Szczepan Twardoch pisząc powieść „Morfina” twardo trzymał się realiów, w których przyszło się poruszać jego bohaterowi w końcu 1939 roku. Warszawa jest Warszawą, Budapeszt jest zdecydowanie realistyczny, nawet Grudziądz jest jak prawdziwy. Fikcyjny jest za to bohater. Konstanty Willemann. Polski oficer ułanów. Syn niemieckiego ojca i matki, która wychowała go na Polaka. Mąż i ojciec, choć niezbyt przykładny. A oprócz tego niespełniony artysta, przedwojenny bon vivant, pijak i narkoman.

Kim jestem? Chciałem powiedzieć: jestem Kostek Willemann, dżentelmen, utracjusz, dziwkarz i narkoman. Nigdy nie brakowało mi pieniędzy. Lubię zadawać się z artystami i pisarzami. Lubiłem. Lubię kobiety. Studiowałem trochę polonistykę, żeby zapomnieć, że z krwi jestem Niemcem, ale mnie polonistyka nie obchodziła, studiów nie ukończyłem, trochę rysuję, uczyłem się zaocznie u najlepszych profesorów ASP, matka płaciła, ale to też mnie niezbyt obchodzi, tak naprawdę.

W zasadzie mamy klasyczny wręcz przykład antybohatera, tyle że wydaje się on jednak mimo wszystko sympatyczny. Zagubiony w tej całej skomplikowanej geopolityce, wojnie i historii, która bez skrupułów wkroczyła w jego życie i przewróciła je do góry nogami. Zarówno jego pijaństwo, jak i morfinizm, romanse i dziwki przypominają jakąś rozpaczliwą i jednocześnie nieudolną próbę zachowania kontroli nad własnym życiem.

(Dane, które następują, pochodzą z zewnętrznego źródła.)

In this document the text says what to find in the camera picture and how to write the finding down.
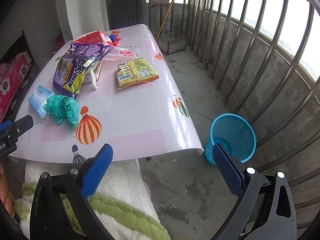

Dżentelmenowi wypada coś w spodniach mieć

Konstanty nie panuje nad niczym, choć nie jest typem mazgaja. Jednak splot okoliczności wtłacza go w koleiny absurdu – od kampanii wrześniowej w polskim mundurze po uczestnictwo w tajnej organizacji, w której wykonuje zadania w mundurze hitlerowskim swojego ojca. Nie chce być Polakiem, ani nie chce być Niemcem, a sytuacja zmusza go do bycia i jednym, i drugim. Chciałby być mężem i ojcem, ale żona – matka Polka przytłacza go, więc ucieka w ramiona kochanki. Powieść nawiązuje do Gombrowicza i Witkacego w kilku płaszczyznach – językowej, fabularnej i w sferze tropów kulturowych. Widać to szczególnie w postaci tajemniczych konspiratorów, których polecenia wykonuje Konstanty – Inżyniera i spotkanego w Budapeszcie łącznika Steifera. Są oni – podobnie jak i reszta patriotów i konspiratorów – postaciami karykaturalnymi i strasznymi zarazem. Podobnie jak archetypiczne role matki i ojca wpływające na życie Konstantego.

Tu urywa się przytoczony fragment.